Despite her discomfort, self-doubt, and misgivings, Ginsburg proved to be a stellar student, making law review at Harvard in 1957, and then again at Columbia Law School, where she finished her studies in order to keep the family together when her husband graduated from Harvard and accepted a job in New York. (Her daughter was born 14 months before Ginsberg entered law school.) This major accomplishment at two top schools was unprecedented by any student, male or female.
Upon graduating from Columbia in 1959, Ginsburg tied for first in her class. Still, when she was recommended for a clerkship with Supreme Court Justice Felix Frankfurter by Albert Sachs, a professor at Harvard Law School, Frankfurter responded that he wasn't ready to hire a woman and asked Sachs to recommend a man.
Ginsburg had worked for a top law firm in New York during the summer of her second year in law school. "I thought I had done a terrific job, and I expected them to offer me a job on graduation," she recalled.  Despite her performance, there was no job offer.
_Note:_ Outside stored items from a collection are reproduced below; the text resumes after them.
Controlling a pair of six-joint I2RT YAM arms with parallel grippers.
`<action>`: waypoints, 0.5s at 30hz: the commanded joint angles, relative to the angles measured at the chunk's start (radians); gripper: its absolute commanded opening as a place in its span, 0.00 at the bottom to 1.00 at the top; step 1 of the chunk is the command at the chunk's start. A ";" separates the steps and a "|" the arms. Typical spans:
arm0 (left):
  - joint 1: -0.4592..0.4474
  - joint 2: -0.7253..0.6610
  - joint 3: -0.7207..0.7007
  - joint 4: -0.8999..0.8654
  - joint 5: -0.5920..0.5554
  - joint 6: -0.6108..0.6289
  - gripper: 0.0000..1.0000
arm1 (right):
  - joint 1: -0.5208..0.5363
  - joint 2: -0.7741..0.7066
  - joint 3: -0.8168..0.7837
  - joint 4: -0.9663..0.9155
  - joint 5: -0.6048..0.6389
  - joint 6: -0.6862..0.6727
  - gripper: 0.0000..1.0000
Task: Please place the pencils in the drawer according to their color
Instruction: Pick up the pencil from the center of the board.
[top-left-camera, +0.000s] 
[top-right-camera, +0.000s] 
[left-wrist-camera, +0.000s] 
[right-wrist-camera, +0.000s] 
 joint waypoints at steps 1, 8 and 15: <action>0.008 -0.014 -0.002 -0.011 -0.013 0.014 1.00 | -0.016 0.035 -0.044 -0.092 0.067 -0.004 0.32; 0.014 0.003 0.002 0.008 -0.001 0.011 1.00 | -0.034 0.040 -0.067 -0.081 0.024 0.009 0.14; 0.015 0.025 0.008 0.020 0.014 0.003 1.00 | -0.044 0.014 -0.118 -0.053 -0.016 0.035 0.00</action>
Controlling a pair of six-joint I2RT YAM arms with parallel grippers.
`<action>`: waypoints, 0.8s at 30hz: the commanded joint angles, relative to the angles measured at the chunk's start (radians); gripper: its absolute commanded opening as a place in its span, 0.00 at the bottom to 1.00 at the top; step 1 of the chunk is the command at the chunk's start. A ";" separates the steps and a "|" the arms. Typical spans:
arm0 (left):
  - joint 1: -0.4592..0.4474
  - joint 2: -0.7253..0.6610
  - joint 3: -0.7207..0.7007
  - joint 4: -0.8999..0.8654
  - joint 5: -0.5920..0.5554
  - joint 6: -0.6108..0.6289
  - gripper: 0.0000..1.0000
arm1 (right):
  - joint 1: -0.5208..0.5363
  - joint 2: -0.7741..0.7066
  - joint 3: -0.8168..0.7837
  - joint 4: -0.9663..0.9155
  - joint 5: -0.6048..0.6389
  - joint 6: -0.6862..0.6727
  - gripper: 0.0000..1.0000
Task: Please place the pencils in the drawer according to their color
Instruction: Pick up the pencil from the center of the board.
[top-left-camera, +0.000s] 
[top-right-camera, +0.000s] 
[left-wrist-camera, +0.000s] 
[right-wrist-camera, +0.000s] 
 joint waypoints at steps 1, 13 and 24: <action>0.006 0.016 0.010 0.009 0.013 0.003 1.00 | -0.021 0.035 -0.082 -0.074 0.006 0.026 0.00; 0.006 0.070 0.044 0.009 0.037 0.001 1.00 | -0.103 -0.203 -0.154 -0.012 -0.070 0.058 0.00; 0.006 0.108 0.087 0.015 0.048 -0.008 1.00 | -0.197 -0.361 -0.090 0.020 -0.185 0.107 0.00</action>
Nor was there an offer from any of the twelve firms with which she interviewed; only two gave her a follow-up interview.
In the end, Ginsburg was hired to clerk for Judge Edmund L. Palmieri of the U.S. District Court for the Southern District of New York from 1959 to 1961. She received offers from law firms after that job, but she chose to work on Columbia Law School's International Procedure Project instead, co-authoring a book on Sweden's legal system and translating Sweden's Judicial Code into English.
Continuing in academia, Ginsburg joined the faculty of Rutgers Law School in 1963, but her status as a woman still put her at a disadvantage. When she discovered that her salary was lower than that of her male colleagues, she joined an equal pay campaign with other women teaching at the university, which resulted in substantial increases for all the complainants.
Prompted by her own experiences, Ginsburg began to handle sex discrimination complaints referred to her by the New Jersey affiliate of the American Civil Liberties Union. Ginsburg envisioned that men and women would "create new traditions by their actions, if artificial barriers are removed, and avenues of opportunity held open to them."  The ACLU Women's Rights Project was born in 1972 under Ginsburg's leadership, in order to remove these barriers and open these opportunities. That same year, Ginsburg became the first woman to be granted tenure at Columbia Law School.
1. ATHENA International, Ruth Bader Ginsburg, athttp://www.athenafoundation.org/award/bios/ruth.html. 2. ELINOR PORTER SWIGER, WOMEN LAWYERS AT WORK 51, 58 (1978). 3. KENNETH M. DAVIDSON, RUTH BADER GINSBURG, & HERMA H. KAY, SEX-BASED DISCRIMINATION: TEXT, CASE, AND MATERIALS xii-xiii (1974).